● **EXERCISE BRIEF**: Copy the entries below verbatim, omitting any pictures they contain.

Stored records
◆ ◆ ◆ ◆
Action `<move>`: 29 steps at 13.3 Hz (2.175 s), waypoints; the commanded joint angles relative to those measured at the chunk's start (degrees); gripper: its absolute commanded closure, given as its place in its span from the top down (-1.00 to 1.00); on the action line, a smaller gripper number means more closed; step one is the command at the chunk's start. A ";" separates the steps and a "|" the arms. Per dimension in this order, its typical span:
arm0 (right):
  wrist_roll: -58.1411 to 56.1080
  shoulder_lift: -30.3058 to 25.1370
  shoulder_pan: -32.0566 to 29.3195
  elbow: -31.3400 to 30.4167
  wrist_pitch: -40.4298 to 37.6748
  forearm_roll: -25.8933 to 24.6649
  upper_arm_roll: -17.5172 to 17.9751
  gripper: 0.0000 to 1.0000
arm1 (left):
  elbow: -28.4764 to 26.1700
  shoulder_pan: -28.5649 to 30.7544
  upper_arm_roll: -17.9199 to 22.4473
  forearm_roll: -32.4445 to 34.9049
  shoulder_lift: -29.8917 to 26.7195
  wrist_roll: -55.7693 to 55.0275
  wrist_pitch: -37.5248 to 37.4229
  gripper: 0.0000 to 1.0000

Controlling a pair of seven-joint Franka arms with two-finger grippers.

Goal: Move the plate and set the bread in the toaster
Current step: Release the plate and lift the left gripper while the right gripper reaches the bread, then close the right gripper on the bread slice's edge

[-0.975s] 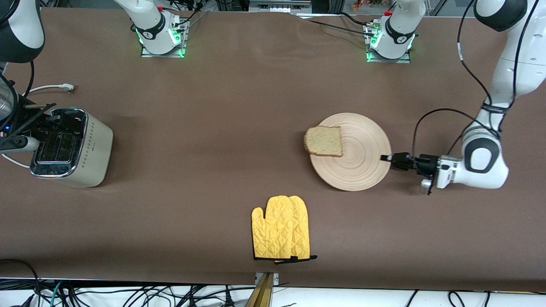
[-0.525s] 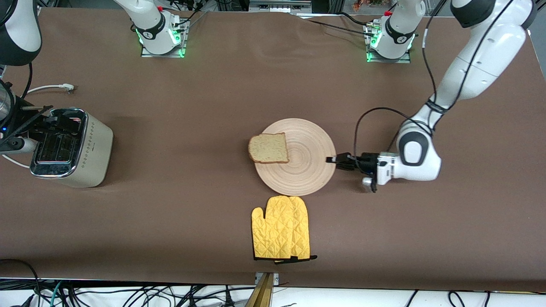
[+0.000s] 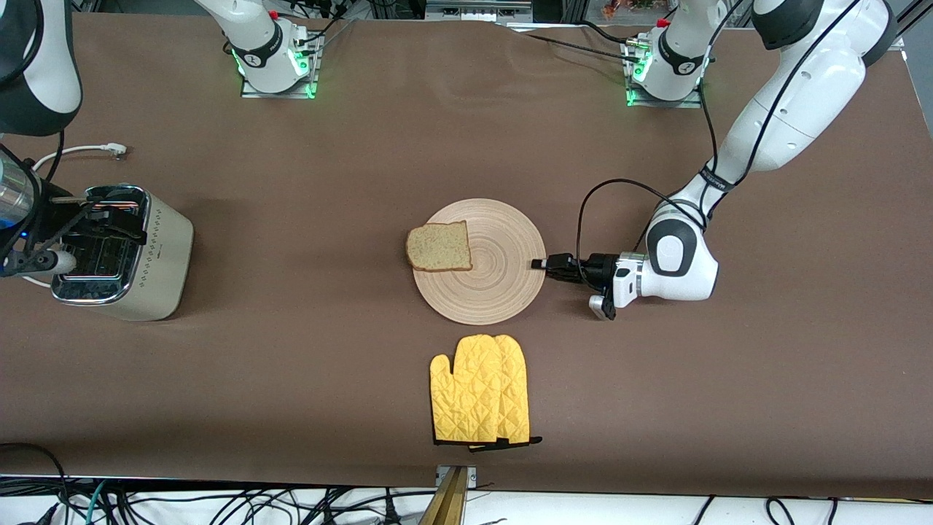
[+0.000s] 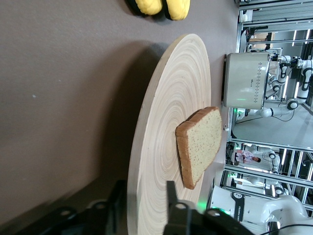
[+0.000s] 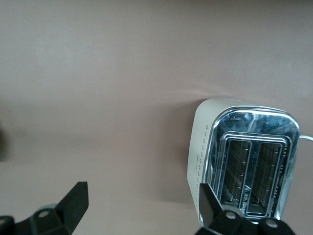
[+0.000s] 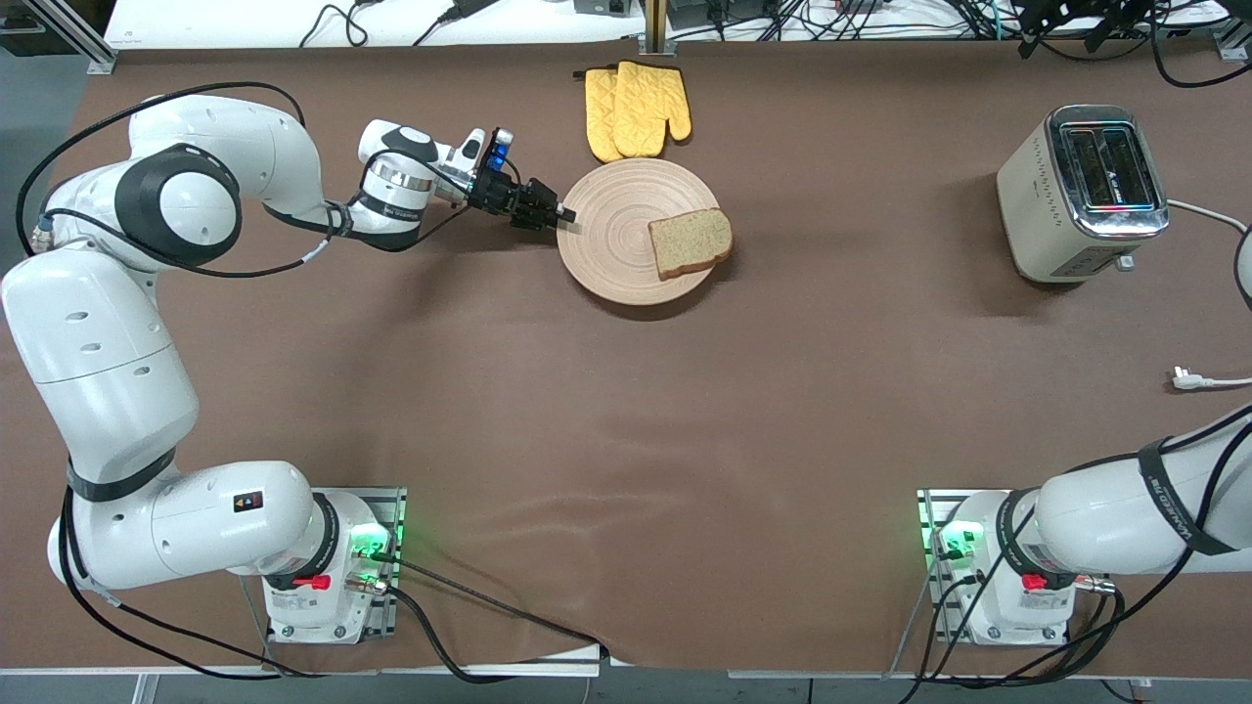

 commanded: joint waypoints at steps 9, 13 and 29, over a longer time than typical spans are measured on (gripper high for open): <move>0.90 11.58 6.16 -1.27 0.30 31.43 0.73 1.00 | 3.12 7.88 2.07 31.92 -14.78 -10.02 -8.76 1.00; 0.55 18.26 10.90 -1.27 2.67 43.22 0.73 1.00 | 10.30 8.42 1.37 50.20 -22.44 -19.85 -21.04 1.00; -5.16 33.30 21.63 -1.27 15.68 59.50 0.82 1.00 | 8.68 -18.04 32.20 57.73 -48.72 -37.82 -30.23 1.00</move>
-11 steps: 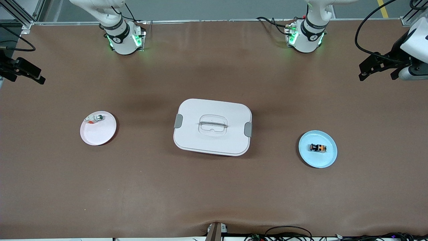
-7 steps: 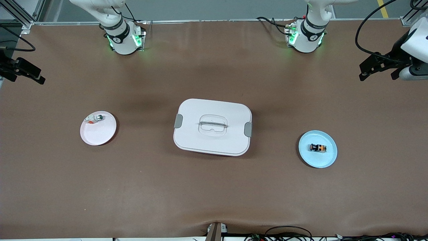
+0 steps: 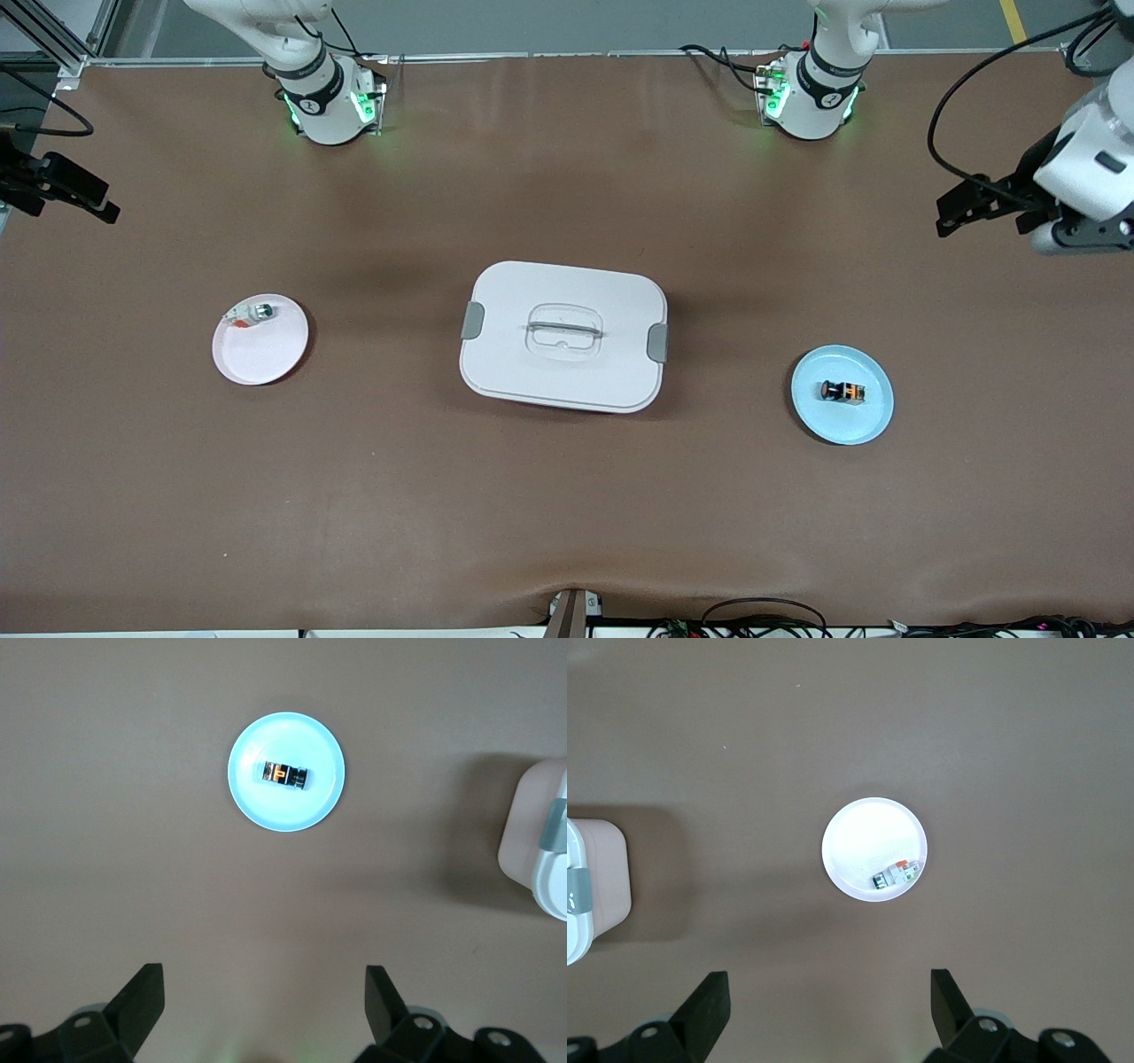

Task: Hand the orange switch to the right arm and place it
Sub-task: 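Move the left gripper toward the light blue plate, then lower the left gripper and grasp the orange push-button switch, then lift the switch with the left gripper and carry it over the box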

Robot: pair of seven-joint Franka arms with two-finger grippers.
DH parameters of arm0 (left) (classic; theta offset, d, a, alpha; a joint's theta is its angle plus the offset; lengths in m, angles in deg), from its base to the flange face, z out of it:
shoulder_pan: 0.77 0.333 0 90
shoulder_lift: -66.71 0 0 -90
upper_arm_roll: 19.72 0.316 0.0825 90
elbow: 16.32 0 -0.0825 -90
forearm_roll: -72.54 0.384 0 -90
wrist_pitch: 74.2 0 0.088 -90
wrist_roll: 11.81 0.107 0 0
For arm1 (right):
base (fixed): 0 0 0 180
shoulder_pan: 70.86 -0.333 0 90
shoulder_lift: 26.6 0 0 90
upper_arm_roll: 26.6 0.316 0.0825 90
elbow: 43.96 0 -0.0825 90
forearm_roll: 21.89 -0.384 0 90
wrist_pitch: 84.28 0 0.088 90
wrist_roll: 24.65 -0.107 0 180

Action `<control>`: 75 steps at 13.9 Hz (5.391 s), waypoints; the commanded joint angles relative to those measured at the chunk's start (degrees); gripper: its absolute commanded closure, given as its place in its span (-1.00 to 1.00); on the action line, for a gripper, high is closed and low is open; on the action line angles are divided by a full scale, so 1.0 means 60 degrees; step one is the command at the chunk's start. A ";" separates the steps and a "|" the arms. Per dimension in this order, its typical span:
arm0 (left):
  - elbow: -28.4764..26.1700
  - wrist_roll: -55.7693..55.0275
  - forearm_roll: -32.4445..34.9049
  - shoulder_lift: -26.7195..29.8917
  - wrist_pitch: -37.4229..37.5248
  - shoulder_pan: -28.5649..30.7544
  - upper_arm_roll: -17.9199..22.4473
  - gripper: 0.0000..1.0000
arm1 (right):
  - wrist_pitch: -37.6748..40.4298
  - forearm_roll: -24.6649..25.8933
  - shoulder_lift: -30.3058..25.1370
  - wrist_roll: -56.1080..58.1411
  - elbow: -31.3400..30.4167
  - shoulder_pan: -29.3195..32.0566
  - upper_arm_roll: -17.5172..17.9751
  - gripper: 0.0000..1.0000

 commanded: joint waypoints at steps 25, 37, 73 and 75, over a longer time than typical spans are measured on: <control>-0.2720 0.1947 0.0375 -0.4958 -0.8640 0.0503 -0.0044 -1.00 | -0.0230 0.0322 -0.0112 0.0066 -0.0053 0.0072 0.0003 -1.00; -0.2662 0.1961 0.0375 -0.5896 -0.9564 0.0444 -0.0088 -0.42 | -0.0172 0.0322 -0.0112 0.0052 -0.0082 0.0057 0.0003 -1.00; 0.2932 -1.5581 -0.1193 -0.5061 -0.4436 -0.2498 -0.4263 1.00 | -0.0433 -0.3159 0.1982 0.0022 -0.0067 -0.0045 0.0076 -1.00; 0.3211 -1.6885 -0.1251 -0.5309 -0.4771 -0.2908 -0.4277 1.00 | -0.0872 -0.3923 0.1939 0.0022 -0.0257 -0.0366 0.0076 -1.00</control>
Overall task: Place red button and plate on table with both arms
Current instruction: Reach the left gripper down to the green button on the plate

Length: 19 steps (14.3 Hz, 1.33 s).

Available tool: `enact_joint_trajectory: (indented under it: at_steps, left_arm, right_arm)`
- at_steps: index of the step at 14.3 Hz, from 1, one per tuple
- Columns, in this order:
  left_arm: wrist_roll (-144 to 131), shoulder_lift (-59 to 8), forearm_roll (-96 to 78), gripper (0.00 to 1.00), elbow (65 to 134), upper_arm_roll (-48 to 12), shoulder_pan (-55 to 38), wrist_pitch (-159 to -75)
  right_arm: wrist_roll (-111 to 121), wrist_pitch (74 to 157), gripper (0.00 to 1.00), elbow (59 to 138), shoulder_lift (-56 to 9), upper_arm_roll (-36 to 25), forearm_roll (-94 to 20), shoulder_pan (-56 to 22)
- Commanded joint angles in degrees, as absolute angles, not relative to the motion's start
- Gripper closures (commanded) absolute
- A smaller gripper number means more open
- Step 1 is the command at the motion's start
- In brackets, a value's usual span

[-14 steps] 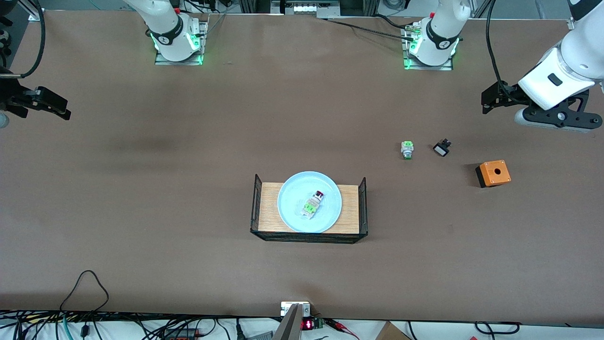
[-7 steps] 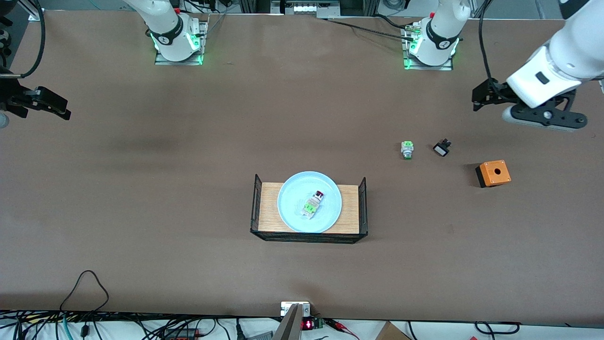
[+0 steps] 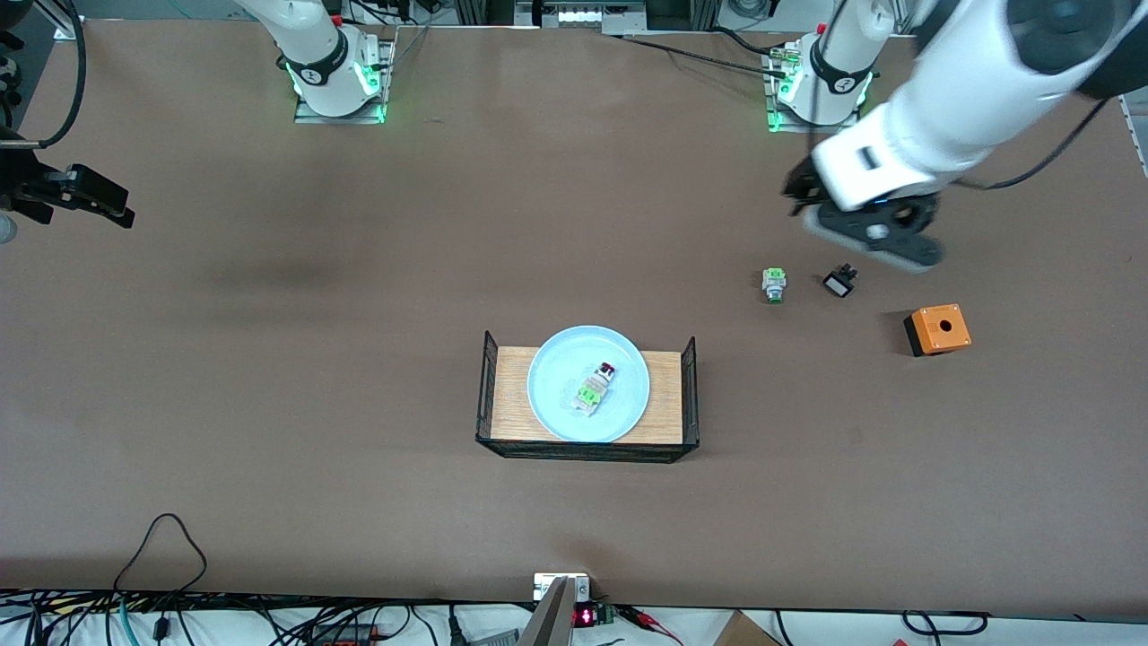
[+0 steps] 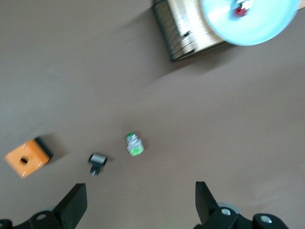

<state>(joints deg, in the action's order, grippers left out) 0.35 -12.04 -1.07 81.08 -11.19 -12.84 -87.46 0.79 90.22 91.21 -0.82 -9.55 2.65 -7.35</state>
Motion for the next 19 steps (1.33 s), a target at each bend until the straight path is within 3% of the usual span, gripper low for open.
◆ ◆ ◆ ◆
● **PROBLEM SOLUTION**:
Action `<move>`: 29 steps at 13.3 Hz (2.175 s), waypoints; the commanded joint angles relative to those measured at the chunk's start (degrees); gripper: its absolute commanded closure, given as its place in its span from the top down (-1.00 to 1.00); on the action line, a smaller gripper number means more closed; step one is the command at the chunk's start. A ";" separates the steps and a "|" the arms. Per dimension in this order, its typical span:
arm0 (right):
  wrist_roll: -58.1411 to 56.1080
  shoulder_lift: -30.3058 to 25.1370
  shoulder_pan: -32.0566 to 29.3195
  elbow: -31.3400 to 30.4167
  wrist_pitch: -40.4298 to 37.6748
  forearm_roll: -25.8933 to 24.6649
  upper_arm_roll: -17.5172 to 17.9751
  gripper: 0.0000 to 1.0000
arm1 (left):
  elbow: -28.4764 to 26.1700
  shoulder_pan: -28.5649 to 30.7544
  upper_arm_roll: -17.9199 to 22.4473
  forearm_roll: -32.4445 to 34.9049
  shoulder_lift: -29.8917 to 26.7195
  wrist_roll: -55.7693 to 55.0275
  wrist_pitch: -37.5248 to 37.4229
  gripper: 0.0000 to 1.0000

Controlling a pair of seven-joint Franka arms with two-finger grippers.

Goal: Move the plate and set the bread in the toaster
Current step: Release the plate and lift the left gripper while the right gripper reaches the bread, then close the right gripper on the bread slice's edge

[-0.975s] 
[-0.525s] 
[+0.000s] 
[+0.000s] 
[+0.000s] 
[+0.000s] 

 commanded: joint waypoints at steps 9, 13 and 29, over a longer time than typical spans are measured on (gripper high for open): <move>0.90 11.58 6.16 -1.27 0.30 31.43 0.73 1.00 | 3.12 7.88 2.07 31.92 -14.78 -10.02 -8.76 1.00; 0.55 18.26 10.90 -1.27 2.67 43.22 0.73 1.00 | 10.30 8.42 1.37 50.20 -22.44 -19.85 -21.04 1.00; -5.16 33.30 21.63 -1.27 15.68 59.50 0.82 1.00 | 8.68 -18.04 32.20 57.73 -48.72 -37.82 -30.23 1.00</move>
-11 steps: 
-7 steps: 
+0 steps: 

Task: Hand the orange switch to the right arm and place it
Sub-task: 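Move the left gripper toward the light blue plate, then lower the left gripper and grasp the orange push-button switch, then lift the switch with the left gripper and carry it over the box
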
Robot: pair of seven-joint Franka arms with two-finger grippers.
DH parameters of arm0 (left) (classic; theta offset, d, a, alpha; a joint's theta is its angle plus the offset; lengths in m, angles in deg), from its base to the flange face, z out of it:
shoulder_pan: 0.77 0.333 0 90
shoulder_lift: -66.71 0 0 -90
upper_arm_roll: 19.72 0.316 0.0825 90
elbow: 16.32 0 -0.0825 -90
forearm_roll: -72.54 0.384 0 -90
wrist_pitch: 74.2 0 0.088 -90
wrist_roll: 11.81 0.107 0 0
For arm1 (right):
base (fixed): 0 0 0 180
shoulder_pan: 70.86 -0.333 0 90
shoulder_lift: 26.6 0 0 90
upper_arm_roll: 26.6 0.316 0.0825 90
elbow: 43.96 0 -0.0825 90
forearm_roll: 21.89 -0.384 0 90
wrist_pitch: 84.28 0 0.088 90
wrist_roll: 24.65 -0.107 0 180

Action `<control>`: 75 steps at 13.9 Hz (5.391 s), waypoints; the commanded joint angles relative to those measured at the chunk's start (degrees); gripper: its absolute commanded closure, given as its place in its span (-1.00 to 1.00); on the action line, for a gripper, high is closed and low is open; on the action line angles are divided by a full scale, so 1.0 means 60 degrees; step one is the command at the chunk's start. A ";" separates the steps and a "|" the arms. Per dimension in this order, its typical span:
arm0 (left):
  - elbow: -28.4764..26.1700
  - wrist_roll: -55.7693..55.0275
  - forearm_roll: -32.4445..34.9049
  - shoulder_lift: -26.7195..29.8917
  - wrist_pitch: -37.4229..37.5248
  - shoulder_pan: -28.5649..30.7544
  - upper_arm_roll: -17.9199..22.4473
  - gripper: 0.0000..1.0000
arm1 (right):
  - wrist_pitch: -37.6748..40.4298
  - forearm_roll: -24.6649..25.8933
  - shoulder_lift: -30.3058..25.1370
  - wrist_roll: -56.1080..58.1411
  - elbow: -31.3400..30.4167
  - shoulder_pan: -29.3195..32.0566
  - upper_arm_roll: -17.5172..17.9751
  - gripper: 0.0000..1.0000

 commanded: joint waypoints at steps 25, 37, 73 and 75, over a longer time than typical spans are measured on: <control>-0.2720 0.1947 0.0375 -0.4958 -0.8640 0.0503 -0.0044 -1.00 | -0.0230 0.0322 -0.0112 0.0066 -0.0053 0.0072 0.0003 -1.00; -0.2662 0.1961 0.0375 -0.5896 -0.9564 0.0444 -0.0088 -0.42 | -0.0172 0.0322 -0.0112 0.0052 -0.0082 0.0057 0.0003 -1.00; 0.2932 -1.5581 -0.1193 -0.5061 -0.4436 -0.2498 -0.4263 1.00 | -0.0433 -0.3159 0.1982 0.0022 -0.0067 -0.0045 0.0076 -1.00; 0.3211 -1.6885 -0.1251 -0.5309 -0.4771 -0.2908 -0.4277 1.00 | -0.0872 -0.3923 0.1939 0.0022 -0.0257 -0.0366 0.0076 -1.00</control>
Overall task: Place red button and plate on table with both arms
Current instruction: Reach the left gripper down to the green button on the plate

Length: 19 steps (14.3 Hz, 1.33 s).

Available tool: `enact_joint_trajectory: (indented under it: at_steps, left_arm, right_arm)`
- at_steps: index of the step at 14.3 Hz, from 1, one per tuple
- Columns, in this order:
  left_arm: wrist_roll (-144 to 131), shoulder_lift (-59 to 8), forearm_roll (-96 to 78), gripper (0.00 to 1.00), elbow (65 to 134), upper_arm_roll (-48 to 12), shoulder_pan (-55 to 38), wrist_pitch (-159 to -75)
  right_arm: wrist_roll (-111 to 121), wrist_pitch (74 to 157), gripper (0.00 to 1.00), elbow (59 to 138), shoulder_lift (-56 to 9), upper_arm_roll (-36 to 25), forearm_roll (-94 to 20), shoulder_pan (-56 to 22)
- Commanded joint angles in degrees, as absolute angles, not relative to the motion's start
- Gripper closures (commanded) absolute
- A smaller gripper number means more open
- Step 1 is the command at the motion's start
- In brackets, a value's usual span

[-14 steps] 
[-7 steps] 
[+0 steps] 
[+0 steps] 

<state>(joints deg, in the action's order, grippers left out) 0.35 -12.04 -1.07 81.08 -11.19 -12.84 -87.46 0.79 90.22 91.21 -0.82 -9.55 2.65 -7.35</state>
Motion for the next 19 steps (1.33 s), a target at each bend until the straight path is within 3% of the usual span, gripper low for open.

This answer requires nothing further.